(CNN) - After remaining relatively quiet on the matter for more than two months, South Carolina's Speaker of the House is now calling for Gov. Mark Sanford to resign.
The Charleston Republican delivered a letter to Sanford on Tuesday telling him that his actions "have forced unnecessary suffering on the people of South Carolina."
Harrell leads 73 members of the House GOP caucus and now becomes the second-highest ranking elected official in the state to ask Sanford to step down. Lt. Gov. Andre Bauer called for the governor to resign last month - a request Sanford quickly rejected.
"The daily trickle of allegations against you has shown that there is no end in sight to the constant distractions caused by you remaining in office," he wrote. Harrell said the governor is destined to be an unnecessary distraction when the state legislature re-convenes in January.

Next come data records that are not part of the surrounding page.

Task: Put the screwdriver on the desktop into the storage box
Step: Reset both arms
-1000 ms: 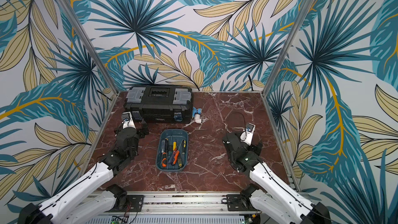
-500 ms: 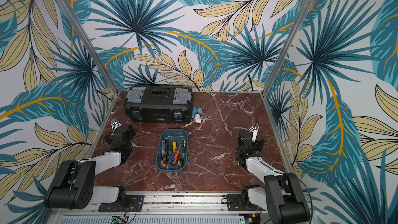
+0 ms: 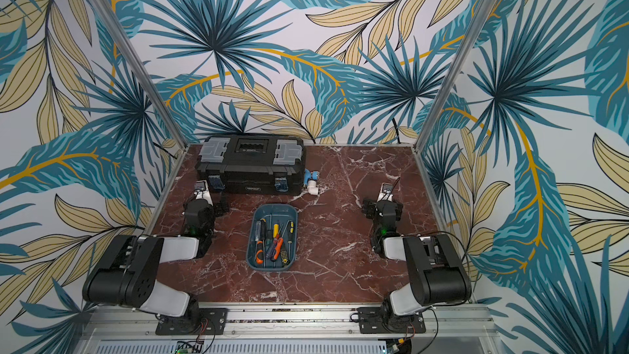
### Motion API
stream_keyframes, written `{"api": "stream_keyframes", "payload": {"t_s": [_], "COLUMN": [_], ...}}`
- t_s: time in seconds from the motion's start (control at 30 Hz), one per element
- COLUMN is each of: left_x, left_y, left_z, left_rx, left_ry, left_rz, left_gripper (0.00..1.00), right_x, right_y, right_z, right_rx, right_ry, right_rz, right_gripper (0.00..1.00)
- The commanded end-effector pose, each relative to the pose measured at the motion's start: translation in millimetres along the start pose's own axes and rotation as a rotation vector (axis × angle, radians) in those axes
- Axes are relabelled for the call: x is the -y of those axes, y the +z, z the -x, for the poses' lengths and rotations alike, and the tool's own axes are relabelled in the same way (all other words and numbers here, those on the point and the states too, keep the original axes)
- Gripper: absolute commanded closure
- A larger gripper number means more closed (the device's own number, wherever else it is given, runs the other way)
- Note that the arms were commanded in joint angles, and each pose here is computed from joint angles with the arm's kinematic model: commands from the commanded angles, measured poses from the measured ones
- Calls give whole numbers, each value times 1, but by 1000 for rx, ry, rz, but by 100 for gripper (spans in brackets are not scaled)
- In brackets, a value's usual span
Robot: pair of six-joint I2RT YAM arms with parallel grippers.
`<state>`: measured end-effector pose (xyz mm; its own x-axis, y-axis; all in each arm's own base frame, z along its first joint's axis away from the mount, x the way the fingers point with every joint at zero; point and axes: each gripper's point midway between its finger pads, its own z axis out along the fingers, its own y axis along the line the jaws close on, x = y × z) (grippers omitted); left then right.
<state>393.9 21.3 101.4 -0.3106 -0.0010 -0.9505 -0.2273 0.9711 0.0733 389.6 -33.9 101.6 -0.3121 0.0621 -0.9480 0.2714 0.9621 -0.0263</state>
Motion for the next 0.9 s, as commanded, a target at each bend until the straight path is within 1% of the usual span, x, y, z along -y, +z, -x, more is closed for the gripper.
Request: {"api": "stream_keyframes", "payload": {"t_s": [0.0,0.03,0.07,0.1,0.13,0.2,0.27,0.87], "left_x": [4,4,5,7,10,12,15,15], "left_y": [-3,-4,-4,-4,-2,-2,-3,-2], "left_z": [17,18,17,17,14,17,15,16], "left_rx": [58,88,90,81,40,53,39,43], "left_ry": [20,17,19,28,44,47,59,59], "left_rz": [-29,-27,-28,-35,-44,-55,-63,-63], "left_gripper": [0,0,0,0,0,0,0,0], "right_x": [-2,-2,-2,-3,-2,-2,-2,-2], "right_y": [-1,-1,-1,-1,-1,-1,-1,-1], "right_z": [12,12,12,12,11,12,12,12], "right_rx": [38,37,39,38,37,38,37,37], "right_ry": [-2,-2,-3,-3,-4,-1,-2,-2], "right_rz": [16,16,17,17,15,14,15,15], "right_gripper": [0,1,1,0,0,0,0,0]}}
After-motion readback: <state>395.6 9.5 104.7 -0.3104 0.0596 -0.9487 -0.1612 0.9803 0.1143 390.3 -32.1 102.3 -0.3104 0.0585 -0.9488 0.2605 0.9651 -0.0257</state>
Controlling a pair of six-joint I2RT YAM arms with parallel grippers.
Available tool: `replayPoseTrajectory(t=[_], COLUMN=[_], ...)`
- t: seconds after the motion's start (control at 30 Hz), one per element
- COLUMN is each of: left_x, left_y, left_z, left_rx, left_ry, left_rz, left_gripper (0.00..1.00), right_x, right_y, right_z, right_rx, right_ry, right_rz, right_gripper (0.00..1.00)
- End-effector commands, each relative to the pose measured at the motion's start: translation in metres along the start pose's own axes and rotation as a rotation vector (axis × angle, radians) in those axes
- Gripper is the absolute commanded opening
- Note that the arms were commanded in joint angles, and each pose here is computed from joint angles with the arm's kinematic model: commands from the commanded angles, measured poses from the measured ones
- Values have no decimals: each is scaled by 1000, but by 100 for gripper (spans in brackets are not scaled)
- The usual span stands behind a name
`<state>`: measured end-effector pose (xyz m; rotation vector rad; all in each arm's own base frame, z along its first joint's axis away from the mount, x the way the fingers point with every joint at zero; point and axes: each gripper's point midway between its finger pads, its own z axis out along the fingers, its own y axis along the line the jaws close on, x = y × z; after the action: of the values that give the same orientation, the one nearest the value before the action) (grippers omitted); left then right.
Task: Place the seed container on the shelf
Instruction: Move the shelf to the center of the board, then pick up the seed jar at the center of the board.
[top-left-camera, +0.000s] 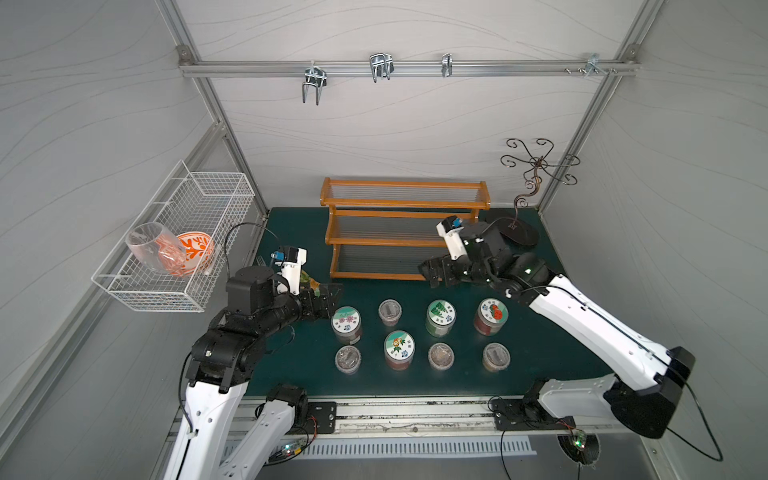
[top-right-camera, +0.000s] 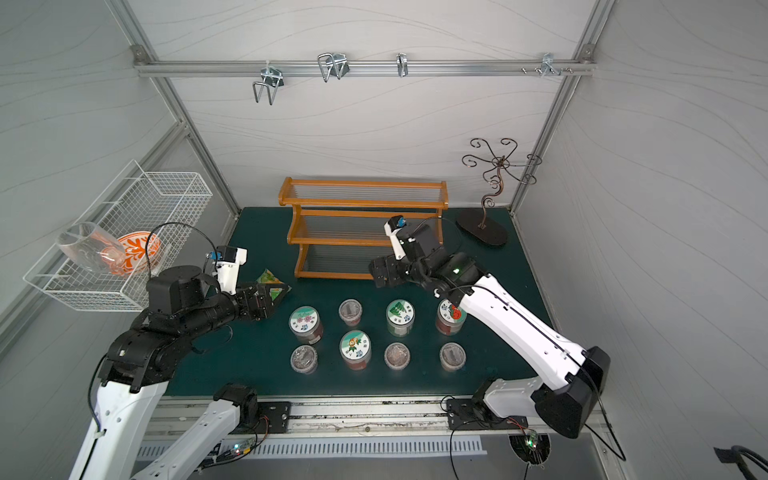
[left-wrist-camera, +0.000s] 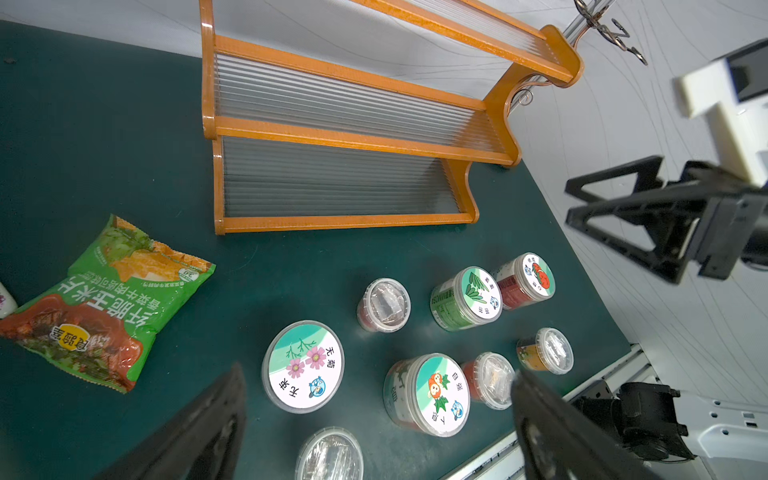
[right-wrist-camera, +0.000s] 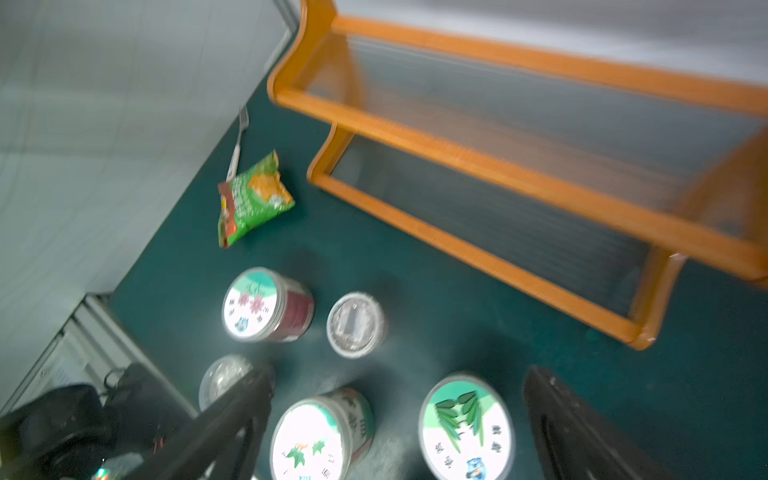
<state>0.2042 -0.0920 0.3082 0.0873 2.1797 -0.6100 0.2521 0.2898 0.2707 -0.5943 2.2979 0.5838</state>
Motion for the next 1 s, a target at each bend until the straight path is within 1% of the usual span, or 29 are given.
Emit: replayPoseTrajectory(t=[0.0,0.1,0.2,0.4,0.63,0.8,0.97], left_x=[-3,1,3,7,10,10,12], left_y=[1,4,5,5,7,7,8], left_z=[-3,-3,-4,-3,-2,-2,-2], left_rx=[-10,-22,-26,-22,-25,-25,-30], left_ry=[-27,-24,-25,-20,-16,-14,-11], left_rz=[15,16,19,19,23,22,24], left_gripper=[100,100,100,100,100,100,100], right_x=[23,50,72,100,114,118,120], right_y=[20,41,54,54,50,47,44], right_z=[31,60,86,123,150,161,168], right_rx=[3,-3,7,64,112,151,178], right_ry=[58,135,197,284,342,368,378], right_rz=[23,-11,-33,-51,-50,-52,-55], right_gripper=[99,99,99,99,99,99,95])
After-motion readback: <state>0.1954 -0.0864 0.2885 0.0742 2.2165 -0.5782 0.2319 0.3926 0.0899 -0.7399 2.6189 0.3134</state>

Several Republican members of the legislature favor impeaching the governor, but Harrell said he would avoid talking about possible impeachment charges until the State Ethics Commission concludes its recently-launched investigation into Sanford's travel expenses.
The House Speaker has clashed publicly with Sanford over the years, most recently over the governor's refusal to take $700 million in federal stimulus funds.
Harrell was one of few top officials to keep quiet after revelations of Sanford's affair in June, instead choosing to let the saga play out before making any public statement.
However, Harrell got an earful from members of the House Republican caucus at their annual retreat in Myrtle Beach last month, when a majority of House Republicans said the governor should either resign or be impeached.
A spokesman for Sanford did not immediately respond to a request for comment on Harrell's letter, but the governor will likely address the matter when he appears on a Columbia radio show later Tuesday.
UPDATE: Unsurprisingly, Sanford declined Harrell's invitation.
In a statement, the governor said, "I think the Speaker was originally right in his view of a couple of months ago that people should withhold judgment until after the Ethics report. It's unfortunate that he, by this action, seems to have joined the ranks of some others who would attempt to politicize what has gone on."